A big fish tale: Calgary men catch 800-pound sturgeon 
Three men from Calgary caught a fish that was 
thiiiiiiiiiiiiiiiiiiiiiiiiiiiiiiiiiiiiiiiiiiiiiiiiiiiiiiiiiiiiiis big. 
Like, really, astonishingly, very big.  Terry Jacobson, Tom Kirk and 
Alex Kirk were on the Fraser River near Chilliwack, B.C., guided by 
Steve Kaye from Sturgeon Hunter, when they hooked a fish that seems like
 something out of the Paleolithic Age.... The official measurement? 

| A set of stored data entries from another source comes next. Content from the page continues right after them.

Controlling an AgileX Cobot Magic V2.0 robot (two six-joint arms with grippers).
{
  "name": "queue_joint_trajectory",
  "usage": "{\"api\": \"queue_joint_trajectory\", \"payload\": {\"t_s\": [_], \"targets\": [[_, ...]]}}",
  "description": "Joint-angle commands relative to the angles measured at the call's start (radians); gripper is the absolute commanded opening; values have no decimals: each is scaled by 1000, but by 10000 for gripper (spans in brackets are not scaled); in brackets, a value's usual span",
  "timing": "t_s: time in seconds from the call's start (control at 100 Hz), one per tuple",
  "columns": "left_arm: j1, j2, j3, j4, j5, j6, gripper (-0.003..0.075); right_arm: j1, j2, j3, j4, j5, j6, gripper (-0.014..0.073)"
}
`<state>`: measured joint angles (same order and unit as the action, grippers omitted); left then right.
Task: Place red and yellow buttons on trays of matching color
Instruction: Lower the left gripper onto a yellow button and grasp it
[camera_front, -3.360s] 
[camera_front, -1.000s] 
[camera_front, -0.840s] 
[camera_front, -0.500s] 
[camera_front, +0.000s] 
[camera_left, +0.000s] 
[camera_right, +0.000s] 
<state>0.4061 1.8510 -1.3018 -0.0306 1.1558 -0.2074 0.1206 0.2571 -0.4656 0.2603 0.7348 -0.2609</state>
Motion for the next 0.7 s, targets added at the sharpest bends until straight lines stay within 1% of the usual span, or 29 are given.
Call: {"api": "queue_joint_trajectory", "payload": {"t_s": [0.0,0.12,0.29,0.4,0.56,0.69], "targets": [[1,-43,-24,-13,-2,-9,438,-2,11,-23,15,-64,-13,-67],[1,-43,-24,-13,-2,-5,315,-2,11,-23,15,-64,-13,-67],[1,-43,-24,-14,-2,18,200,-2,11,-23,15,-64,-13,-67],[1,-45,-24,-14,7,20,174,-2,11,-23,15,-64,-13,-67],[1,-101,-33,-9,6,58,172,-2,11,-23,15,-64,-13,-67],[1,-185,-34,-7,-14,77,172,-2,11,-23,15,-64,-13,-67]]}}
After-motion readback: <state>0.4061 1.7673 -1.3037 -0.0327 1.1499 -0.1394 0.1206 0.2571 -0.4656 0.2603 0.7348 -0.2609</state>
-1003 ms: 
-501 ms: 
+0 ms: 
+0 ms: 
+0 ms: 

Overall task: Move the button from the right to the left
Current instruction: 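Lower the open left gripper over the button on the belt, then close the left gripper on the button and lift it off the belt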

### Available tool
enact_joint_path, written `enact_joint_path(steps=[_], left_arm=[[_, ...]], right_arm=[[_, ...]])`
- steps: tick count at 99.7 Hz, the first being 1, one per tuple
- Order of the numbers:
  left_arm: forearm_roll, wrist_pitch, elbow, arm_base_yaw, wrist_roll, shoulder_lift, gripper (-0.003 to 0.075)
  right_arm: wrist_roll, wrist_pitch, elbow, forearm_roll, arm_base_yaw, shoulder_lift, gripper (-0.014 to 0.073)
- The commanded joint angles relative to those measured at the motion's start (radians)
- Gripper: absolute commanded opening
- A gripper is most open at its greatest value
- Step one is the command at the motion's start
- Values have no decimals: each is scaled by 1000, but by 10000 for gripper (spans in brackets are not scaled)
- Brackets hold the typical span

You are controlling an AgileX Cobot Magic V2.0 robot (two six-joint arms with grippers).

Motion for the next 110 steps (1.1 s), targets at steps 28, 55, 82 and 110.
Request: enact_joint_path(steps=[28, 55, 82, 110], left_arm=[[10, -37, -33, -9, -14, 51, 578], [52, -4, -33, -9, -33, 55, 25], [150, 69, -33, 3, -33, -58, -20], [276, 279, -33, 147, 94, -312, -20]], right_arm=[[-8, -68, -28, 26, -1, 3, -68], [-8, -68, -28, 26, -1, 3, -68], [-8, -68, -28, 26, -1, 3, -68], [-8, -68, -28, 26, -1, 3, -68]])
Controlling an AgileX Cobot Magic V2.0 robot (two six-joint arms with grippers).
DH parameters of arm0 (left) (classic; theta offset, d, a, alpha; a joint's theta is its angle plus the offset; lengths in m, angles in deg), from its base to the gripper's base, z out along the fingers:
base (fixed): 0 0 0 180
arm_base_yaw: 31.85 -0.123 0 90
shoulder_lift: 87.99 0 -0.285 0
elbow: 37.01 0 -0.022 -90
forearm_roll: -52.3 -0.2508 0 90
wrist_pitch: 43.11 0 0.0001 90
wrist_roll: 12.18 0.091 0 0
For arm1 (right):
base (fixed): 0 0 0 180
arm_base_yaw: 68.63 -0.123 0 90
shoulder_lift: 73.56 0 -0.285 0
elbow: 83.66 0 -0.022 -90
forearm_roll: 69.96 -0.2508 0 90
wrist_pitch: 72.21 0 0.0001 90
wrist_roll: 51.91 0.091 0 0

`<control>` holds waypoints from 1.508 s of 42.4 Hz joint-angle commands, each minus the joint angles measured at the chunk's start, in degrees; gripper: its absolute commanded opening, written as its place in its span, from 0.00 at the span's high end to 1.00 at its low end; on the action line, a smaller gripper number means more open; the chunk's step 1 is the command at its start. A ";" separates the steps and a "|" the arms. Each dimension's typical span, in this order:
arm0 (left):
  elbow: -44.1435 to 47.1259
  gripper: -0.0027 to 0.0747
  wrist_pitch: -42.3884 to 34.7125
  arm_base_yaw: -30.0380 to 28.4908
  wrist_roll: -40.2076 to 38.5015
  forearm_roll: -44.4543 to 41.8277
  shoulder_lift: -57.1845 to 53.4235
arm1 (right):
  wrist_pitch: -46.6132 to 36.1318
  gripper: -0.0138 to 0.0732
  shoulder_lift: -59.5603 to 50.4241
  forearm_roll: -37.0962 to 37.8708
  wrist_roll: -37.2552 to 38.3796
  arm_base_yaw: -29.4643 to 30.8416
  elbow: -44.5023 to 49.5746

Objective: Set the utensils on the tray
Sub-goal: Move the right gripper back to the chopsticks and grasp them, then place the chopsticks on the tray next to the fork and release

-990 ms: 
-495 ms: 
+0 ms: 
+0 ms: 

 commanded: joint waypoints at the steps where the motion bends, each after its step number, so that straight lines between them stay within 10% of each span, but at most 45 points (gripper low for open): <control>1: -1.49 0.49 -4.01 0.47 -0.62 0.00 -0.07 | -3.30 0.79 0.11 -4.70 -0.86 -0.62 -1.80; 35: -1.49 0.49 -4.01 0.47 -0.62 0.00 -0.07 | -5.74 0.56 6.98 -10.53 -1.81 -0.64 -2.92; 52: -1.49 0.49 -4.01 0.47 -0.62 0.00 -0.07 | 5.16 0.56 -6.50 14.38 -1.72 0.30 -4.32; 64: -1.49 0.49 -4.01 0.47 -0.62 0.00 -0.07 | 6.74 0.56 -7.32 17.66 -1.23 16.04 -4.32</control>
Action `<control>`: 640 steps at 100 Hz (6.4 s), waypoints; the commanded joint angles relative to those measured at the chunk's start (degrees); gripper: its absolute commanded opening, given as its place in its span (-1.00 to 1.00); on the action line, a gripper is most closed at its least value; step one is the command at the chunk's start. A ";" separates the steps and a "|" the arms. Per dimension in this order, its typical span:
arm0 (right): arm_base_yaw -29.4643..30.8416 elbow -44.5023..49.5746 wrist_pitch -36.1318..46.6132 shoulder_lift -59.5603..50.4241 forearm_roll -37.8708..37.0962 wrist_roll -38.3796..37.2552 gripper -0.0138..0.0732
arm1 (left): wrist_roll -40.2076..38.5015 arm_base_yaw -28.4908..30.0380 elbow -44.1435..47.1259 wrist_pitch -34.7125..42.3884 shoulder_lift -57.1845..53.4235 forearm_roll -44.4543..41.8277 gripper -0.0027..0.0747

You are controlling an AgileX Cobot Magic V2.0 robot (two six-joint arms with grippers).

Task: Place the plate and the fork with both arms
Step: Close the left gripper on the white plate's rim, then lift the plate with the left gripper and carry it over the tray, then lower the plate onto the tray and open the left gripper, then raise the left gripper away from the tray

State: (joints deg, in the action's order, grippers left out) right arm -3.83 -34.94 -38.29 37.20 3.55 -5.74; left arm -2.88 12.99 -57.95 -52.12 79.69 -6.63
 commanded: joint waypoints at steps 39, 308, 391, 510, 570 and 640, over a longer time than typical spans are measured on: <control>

Jacobson says it was 11 feet (3.3 metres) in length and five feet (1.5 
metres) in girth. Kaye, he says, estimated the weight at a whopping 800 
pounds (360 kilograms). (CBC)
  
  
B.C.’s Prince of Whales basks in attention from mistake in Trump tweet 
All bow before the Prince of Whales. Or maybe toss him a salmon. Donald 
Trump inadvertently turned a global spotlight on a Victoria-based 
tourism business Thursday when he mistakenly included its name in a 
tweet meant to refer to Prince Charles. “I meet and talk to ‘foreign 
governments’ every day,” the president wrote. “I just met with the Queen
 of England (U.K.), the Prince of Whales … ” Er, that should be Prince 
of Wales. The Prince of Whales is a whale-watching outfit. (Times 
Colonist)
  
  
New facts and findings about the European green crab invasion 
Chris Dunagan in 
Watching Our Water Ways recounts recent developments in the ongoing story of the European green crab invasion:
    -The somewhat mysterious finding of a partially eaten green crab on the Bellingham waterfront,
    -A “story map” that spells out much of what we know about European 
green crabs in Puget Sound, including maps, photos and videos.
    -Information about Harper Estuary in South Kitsap and other areas 
where groups of citizen scientists are on the lookout for green crabs, 
and
    -Reports of a new breed of European green crab in Maine that attacks
 people and may prove to be more destructive than the green crabs that 
have lived in the area for a very long time.
    
    
 
      Now, your tug weather--
West Entrance U.S. Waters Strait Of Juan De Fuca-
 252 AM PDT Mon Jun 17 2019
  
TODAY
 W wind 5 to 15 kt. Wind waves 2 ft or less. W swell 4 ft
 at 12 seconds. A chance of drizzle in the morning. 
TONIGHT
 W wind 5 to 15 kt. Wind waves 2 ft or less. W swell
 4 ft at 12 seconds. A slight chance of showers after midnight.